In his first season with the Texas Rangers, manager Bruce Bochy has just guided his team to the American League Championship Series.
But this is nothing new for the skipper, who became the seventh manager in MLB history to reach the semi-finals with three different franchises. None of them, however, have won the Championship Series on three different teams, but we’re betting Bochy will break that trend.
We can now call him the new “Mister October”.

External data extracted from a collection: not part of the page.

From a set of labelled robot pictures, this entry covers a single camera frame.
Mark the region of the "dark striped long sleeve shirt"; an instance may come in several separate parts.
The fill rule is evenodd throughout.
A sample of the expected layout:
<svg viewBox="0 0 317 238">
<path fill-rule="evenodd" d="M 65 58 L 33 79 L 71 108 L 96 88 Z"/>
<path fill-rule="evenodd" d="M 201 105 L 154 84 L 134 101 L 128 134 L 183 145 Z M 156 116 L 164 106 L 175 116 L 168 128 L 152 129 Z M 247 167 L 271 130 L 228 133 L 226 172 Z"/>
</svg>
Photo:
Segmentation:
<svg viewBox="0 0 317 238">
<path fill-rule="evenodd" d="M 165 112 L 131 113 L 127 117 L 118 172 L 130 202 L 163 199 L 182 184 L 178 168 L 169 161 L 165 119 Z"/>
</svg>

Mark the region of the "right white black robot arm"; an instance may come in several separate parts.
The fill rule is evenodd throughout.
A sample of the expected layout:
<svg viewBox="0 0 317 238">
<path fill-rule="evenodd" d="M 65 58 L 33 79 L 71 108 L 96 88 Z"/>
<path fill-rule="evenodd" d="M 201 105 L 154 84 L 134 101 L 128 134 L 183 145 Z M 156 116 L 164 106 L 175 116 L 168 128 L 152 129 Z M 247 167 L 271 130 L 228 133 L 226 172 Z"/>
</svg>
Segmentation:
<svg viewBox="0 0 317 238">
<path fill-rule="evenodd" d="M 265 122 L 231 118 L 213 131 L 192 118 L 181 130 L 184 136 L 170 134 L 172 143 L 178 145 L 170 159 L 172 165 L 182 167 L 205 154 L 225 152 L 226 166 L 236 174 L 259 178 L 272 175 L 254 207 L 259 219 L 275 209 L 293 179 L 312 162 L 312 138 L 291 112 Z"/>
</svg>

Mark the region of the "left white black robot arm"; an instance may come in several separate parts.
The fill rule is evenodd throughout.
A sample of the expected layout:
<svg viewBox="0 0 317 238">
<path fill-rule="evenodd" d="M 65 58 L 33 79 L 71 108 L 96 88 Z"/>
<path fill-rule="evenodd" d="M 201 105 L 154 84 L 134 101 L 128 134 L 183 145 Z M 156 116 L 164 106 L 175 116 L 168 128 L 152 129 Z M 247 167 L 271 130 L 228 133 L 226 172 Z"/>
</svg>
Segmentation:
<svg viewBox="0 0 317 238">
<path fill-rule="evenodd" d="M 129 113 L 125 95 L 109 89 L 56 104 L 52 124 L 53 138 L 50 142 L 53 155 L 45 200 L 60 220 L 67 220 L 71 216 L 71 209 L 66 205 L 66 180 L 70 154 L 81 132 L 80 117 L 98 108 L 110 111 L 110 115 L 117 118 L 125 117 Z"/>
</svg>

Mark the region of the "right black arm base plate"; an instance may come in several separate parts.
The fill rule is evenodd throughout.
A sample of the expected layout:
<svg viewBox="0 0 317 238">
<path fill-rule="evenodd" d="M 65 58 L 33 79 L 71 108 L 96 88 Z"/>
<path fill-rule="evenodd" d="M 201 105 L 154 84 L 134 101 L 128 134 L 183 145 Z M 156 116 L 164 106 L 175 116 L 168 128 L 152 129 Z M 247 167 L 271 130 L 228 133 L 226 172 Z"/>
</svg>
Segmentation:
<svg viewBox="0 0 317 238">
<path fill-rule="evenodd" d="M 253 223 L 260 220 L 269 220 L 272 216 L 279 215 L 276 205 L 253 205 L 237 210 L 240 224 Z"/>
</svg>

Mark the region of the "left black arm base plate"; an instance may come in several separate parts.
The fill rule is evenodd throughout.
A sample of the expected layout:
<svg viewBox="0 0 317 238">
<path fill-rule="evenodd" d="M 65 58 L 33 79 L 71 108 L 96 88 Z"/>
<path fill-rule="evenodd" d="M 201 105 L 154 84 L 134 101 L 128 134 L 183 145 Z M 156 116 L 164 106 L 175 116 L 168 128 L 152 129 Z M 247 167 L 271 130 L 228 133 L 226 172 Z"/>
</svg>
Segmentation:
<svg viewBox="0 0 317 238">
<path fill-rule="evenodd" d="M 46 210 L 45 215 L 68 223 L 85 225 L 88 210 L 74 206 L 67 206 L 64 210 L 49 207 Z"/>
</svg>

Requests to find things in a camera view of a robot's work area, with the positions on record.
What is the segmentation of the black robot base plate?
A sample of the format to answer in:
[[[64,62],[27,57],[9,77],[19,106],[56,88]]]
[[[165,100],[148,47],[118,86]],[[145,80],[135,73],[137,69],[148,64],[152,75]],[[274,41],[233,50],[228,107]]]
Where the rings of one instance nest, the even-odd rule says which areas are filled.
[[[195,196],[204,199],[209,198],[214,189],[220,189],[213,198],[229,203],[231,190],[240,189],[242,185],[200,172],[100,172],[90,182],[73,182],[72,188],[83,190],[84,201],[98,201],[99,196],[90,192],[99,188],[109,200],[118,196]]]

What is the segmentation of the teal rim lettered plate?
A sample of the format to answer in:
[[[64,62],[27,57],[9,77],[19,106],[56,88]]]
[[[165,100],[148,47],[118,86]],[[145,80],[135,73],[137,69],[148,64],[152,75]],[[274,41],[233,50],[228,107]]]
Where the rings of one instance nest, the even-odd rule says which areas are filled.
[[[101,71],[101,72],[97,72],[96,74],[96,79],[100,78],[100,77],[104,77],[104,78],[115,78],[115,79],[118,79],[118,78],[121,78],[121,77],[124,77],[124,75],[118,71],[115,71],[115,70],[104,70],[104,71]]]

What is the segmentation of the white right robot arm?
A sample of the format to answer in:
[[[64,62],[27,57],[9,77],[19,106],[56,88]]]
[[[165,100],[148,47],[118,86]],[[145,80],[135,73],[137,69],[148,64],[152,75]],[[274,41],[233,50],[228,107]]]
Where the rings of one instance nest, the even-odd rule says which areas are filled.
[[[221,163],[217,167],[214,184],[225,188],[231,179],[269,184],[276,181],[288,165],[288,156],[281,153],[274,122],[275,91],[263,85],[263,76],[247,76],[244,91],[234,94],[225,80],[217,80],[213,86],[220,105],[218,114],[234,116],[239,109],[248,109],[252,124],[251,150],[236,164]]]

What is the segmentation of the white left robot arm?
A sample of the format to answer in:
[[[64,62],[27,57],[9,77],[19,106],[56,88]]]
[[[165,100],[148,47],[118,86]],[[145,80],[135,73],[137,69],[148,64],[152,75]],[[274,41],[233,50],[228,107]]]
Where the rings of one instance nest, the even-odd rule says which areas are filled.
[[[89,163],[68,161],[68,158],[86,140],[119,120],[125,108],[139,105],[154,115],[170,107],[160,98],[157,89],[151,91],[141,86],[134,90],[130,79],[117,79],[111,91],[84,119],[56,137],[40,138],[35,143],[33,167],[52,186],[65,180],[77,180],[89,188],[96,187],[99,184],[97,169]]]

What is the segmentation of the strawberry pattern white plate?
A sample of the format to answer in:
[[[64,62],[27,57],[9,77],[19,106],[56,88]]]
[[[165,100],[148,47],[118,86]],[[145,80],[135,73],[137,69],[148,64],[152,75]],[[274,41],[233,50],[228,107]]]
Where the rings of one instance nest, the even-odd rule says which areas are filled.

Bochy’s most famous postseason skill is his ability to navigate three or four innings from one bullpen to another while almost always pressing the right buttons. And that’s even more important this fall, when he has one of the worst bullpens in all of major league baseball on hand.
Although it may seem paradoxical, it is refreshing to see a veteran skipper put in his little back pocket the opposing managers and their hordes of little geniuses of advanced statistics who have never set foot on a ball field. We greet John Schneider as we pass.
Bochy manages with what he sees, his head, his feeling, His experience. He runs a baseball game as if there were real human beings on the field and not just a collection of numbers that will dictate the final outcome.
Certainly, he does not completely put aside advanced statistics, he appreciates them and uses them. But he trusts his instincts, his baseball instincts.
The 68-year-old knows that his players are not computers, but rather men, and he does everything to ensure that his guys enjoy and thrive on being treated as such.
All this put together means that Mr. October once again risks taking his team to the World Series.